WORK ORDER:
Omit the images. Copy each entry word for word.

[Stored data]

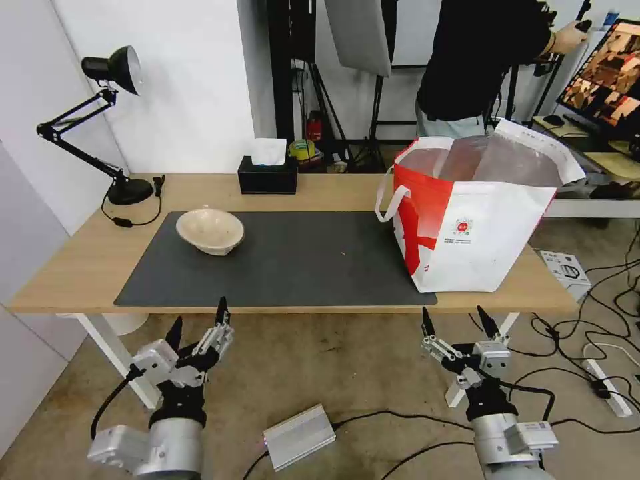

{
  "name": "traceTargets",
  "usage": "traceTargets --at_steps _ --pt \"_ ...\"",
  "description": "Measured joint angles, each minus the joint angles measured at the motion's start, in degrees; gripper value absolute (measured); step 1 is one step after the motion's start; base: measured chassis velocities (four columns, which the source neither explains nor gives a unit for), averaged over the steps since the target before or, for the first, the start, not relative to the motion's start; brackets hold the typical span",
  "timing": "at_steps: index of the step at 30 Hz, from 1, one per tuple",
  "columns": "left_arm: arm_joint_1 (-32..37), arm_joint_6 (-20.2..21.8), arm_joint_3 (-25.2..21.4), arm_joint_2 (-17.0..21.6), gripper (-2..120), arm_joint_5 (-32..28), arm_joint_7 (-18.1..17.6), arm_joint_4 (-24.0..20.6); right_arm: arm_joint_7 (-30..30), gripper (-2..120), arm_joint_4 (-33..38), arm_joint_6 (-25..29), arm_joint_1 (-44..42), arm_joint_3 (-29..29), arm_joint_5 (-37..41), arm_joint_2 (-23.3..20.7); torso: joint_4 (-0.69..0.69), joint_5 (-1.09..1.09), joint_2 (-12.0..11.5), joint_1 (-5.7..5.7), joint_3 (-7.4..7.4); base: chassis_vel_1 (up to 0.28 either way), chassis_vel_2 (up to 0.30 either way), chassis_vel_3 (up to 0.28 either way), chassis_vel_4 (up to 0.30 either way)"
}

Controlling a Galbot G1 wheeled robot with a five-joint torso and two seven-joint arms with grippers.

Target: Pick up the trash from the table and place it into the takeout bag.

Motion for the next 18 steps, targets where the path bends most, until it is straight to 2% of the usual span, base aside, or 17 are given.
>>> traceTargets --at_steps 7,8,12,13,17,18 --pt "-2.6 3.6 -2.5 0.7 100 -13.4 -3.4 -1.8 0.0 100 0.0 0.0 0.0 0.0 0.0 0.0 0.0 0.0 0.0 0.0 0.0 0.0 0.0 0.0 0.0" --pt "-2.6 3.6 -2.5 0.7 100 -13.4 -3.4 -1.8 0.0 100 0.0 0.0 0.0 0.0 0.0 0.0 0.0 0.0 0.0 0.0 0.0 0.0 0.0 0.0 0.0" --pt "-5.6 6.1 -4.9 2.1 100 -26.1 -7.0 -1.9 0.0 100 0.0 0.0 0.0 0.0 0.0 0.0 0.01 0.0 0.0 0.0 0.0 0.0 0.0 0.0 0.0" --pt "-5.6 6.1 -4.9 2.1 100 -26.1 -7.0 -1.9 0.0 100 0.0 0.0 0.0 0.0 0.0 0.0 0.01 0.0 0.0 0.0 0.0 0.0 0.0 0.0 0.0" --pt "-9.6 7.0 -7.0 3.8 100 -35.0 -9.9 -1.8 0.0 100 0.0 0.0 0.0 0.0 0.0 0.0 0.01 0.0 0.0 0.0 0.0 0.0 0.0 0.0 0.0" --pt "-9.6 7.0 -7.0 3.8 100 -35.0 -9.9 -1.8 0.0 100 0.0 0.0 0.0 0.0 0.0 0.0 0.01 0.0 0.0 0.0 0.0 0.0 0.0 0.0 0.0"
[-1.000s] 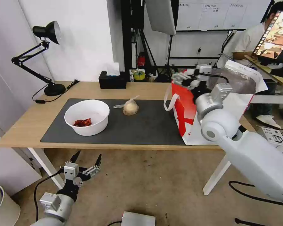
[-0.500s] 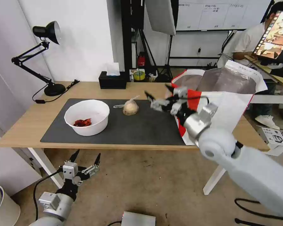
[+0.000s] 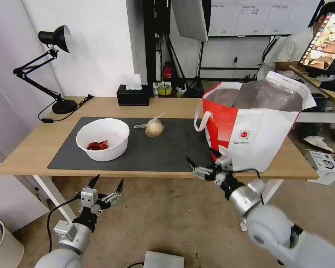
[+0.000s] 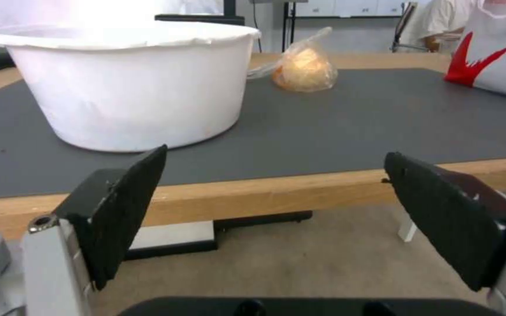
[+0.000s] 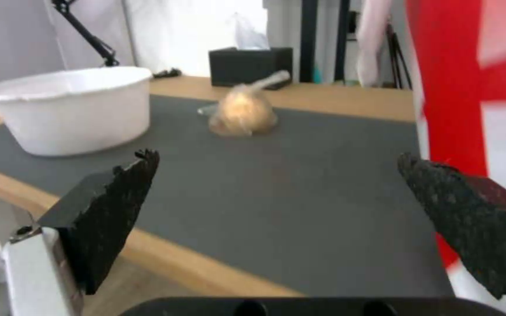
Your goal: Pick up the trash from the table and place it into the takeout bag.
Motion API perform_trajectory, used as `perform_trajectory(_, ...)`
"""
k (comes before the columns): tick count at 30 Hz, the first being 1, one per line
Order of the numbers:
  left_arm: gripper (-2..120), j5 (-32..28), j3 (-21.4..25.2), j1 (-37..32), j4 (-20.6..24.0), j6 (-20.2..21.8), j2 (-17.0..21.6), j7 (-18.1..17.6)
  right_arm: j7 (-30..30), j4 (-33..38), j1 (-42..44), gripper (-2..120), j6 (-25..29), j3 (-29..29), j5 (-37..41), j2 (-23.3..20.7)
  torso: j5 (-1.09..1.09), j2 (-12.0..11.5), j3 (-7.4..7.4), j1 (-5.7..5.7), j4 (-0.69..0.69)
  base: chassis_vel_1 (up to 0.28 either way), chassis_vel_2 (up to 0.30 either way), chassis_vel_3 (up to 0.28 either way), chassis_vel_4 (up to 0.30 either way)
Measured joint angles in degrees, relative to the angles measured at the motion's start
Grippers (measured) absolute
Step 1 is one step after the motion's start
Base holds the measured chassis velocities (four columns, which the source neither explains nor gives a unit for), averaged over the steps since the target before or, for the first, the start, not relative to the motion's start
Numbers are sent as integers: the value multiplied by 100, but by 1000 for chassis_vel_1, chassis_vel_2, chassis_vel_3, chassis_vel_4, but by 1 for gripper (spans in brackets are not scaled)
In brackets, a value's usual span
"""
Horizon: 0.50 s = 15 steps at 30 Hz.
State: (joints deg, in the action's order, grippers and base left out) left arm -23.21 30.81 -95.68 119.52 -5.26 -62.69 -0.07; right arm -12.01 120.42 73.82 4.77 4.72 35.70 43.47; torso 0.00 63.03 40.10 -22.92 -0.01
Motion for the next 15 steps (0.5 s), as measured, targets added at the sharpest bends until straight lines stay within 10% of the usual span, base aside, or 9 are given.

COMPLETED TASK:
{
  "name": "traceTargets",
  "usage": "traceTargets --at_steps _ --pt \"_ ...\"",
  "description": "Measured joint angles, each minus the joint angles measured at the motion's start, in degrees; gripper value absolute (measured); step 1 is one step after the motion's start; base: measured chassis velocities (four columns, which the source neither explains nor gives a unit for), averaged over the steps since the target before or, for the first, the start, not relative to the motion's start; brackets hold the typical span",
  "timing": "at_steps: index of the step at 30 Hz, from 1, one per tuple",
  "columns": "left_arm: arm_joint_1 (-32..37), arm_joint_6 (-20.2..21.8), arm_joint_3 (-25.2..21.4), arm_joint_2 (-17.0..21.6), gripper (-2..120), arm_joint_5 (-32..28), arm_joint_7 (-18.1..17.6), arm_joint_4 (-24.0..20.6); right_arm: arm_joint_7 (-30..30), gripper (-2..120), arm_joint_4 (-33..38), arm_joint_6 (-25..29), arm_joint_1 (-44..42), arm_joint_3 (-29..29), arm_joint_5 (-37..41), arm_joint_2 (-23.3..20.7); torso: joint_4 (-0.69..0.69), joint_5 (-1.09..1.09), joint_2 (-12.0..11.5), joint_1 (-5.7..5.7), joint_3 (-7.4..7.4); base: chassis_vel_1 (up to 0.28 either way), chassis_vel_2 (up to 0.30 either way), chassis_vel_3 (up to 0.28 either way), chassis_vel_4 (up to 0.30 either way)"
}

Controlling a Galbot G1 wheeled robot with a five-joint torso and two seven-joint arms with grippers.

Target: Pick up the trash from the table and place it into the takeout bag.

Motion for the next 18 steps, targets where the path bends most, until it is straight to 2% of the usual span, base aside, or 17 are given.
>>> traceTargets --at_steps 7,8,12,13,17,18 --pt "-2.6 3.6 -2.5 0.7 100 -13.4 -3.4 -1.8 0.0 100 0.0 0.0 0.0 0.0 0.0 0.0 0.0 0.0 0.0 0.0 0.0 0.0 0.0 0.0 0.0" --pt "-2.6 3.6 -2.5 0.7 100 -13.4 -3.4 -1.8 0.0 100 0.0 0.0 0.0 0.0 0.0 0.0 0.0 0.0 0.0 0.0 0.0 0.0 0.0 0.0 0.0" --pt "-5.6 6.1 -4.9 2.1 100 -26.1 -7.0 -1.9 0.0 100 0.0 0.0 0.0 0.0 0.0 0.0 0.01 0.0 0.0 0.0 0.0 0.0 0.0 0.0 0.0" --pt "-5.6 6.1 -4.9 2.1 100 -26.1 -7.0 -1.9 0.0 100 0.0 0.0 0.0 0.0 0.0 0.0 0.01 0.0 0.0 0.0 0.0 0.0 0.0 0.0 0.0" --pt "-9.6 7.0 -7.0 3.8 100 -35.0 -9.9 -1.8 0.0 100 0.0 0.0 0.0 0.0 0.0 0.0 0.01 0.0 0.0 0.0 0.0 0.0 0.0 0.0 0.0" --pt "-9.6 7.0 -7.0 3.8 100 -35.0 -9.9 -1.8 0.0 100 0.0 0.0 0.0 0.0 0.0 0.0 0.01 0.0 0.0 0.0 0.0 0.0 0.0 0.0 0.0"
[-1.000s] 
[-0.500s] 
[+0.000s] 
[+0.000s] 
[+0.000s] 
Your goal: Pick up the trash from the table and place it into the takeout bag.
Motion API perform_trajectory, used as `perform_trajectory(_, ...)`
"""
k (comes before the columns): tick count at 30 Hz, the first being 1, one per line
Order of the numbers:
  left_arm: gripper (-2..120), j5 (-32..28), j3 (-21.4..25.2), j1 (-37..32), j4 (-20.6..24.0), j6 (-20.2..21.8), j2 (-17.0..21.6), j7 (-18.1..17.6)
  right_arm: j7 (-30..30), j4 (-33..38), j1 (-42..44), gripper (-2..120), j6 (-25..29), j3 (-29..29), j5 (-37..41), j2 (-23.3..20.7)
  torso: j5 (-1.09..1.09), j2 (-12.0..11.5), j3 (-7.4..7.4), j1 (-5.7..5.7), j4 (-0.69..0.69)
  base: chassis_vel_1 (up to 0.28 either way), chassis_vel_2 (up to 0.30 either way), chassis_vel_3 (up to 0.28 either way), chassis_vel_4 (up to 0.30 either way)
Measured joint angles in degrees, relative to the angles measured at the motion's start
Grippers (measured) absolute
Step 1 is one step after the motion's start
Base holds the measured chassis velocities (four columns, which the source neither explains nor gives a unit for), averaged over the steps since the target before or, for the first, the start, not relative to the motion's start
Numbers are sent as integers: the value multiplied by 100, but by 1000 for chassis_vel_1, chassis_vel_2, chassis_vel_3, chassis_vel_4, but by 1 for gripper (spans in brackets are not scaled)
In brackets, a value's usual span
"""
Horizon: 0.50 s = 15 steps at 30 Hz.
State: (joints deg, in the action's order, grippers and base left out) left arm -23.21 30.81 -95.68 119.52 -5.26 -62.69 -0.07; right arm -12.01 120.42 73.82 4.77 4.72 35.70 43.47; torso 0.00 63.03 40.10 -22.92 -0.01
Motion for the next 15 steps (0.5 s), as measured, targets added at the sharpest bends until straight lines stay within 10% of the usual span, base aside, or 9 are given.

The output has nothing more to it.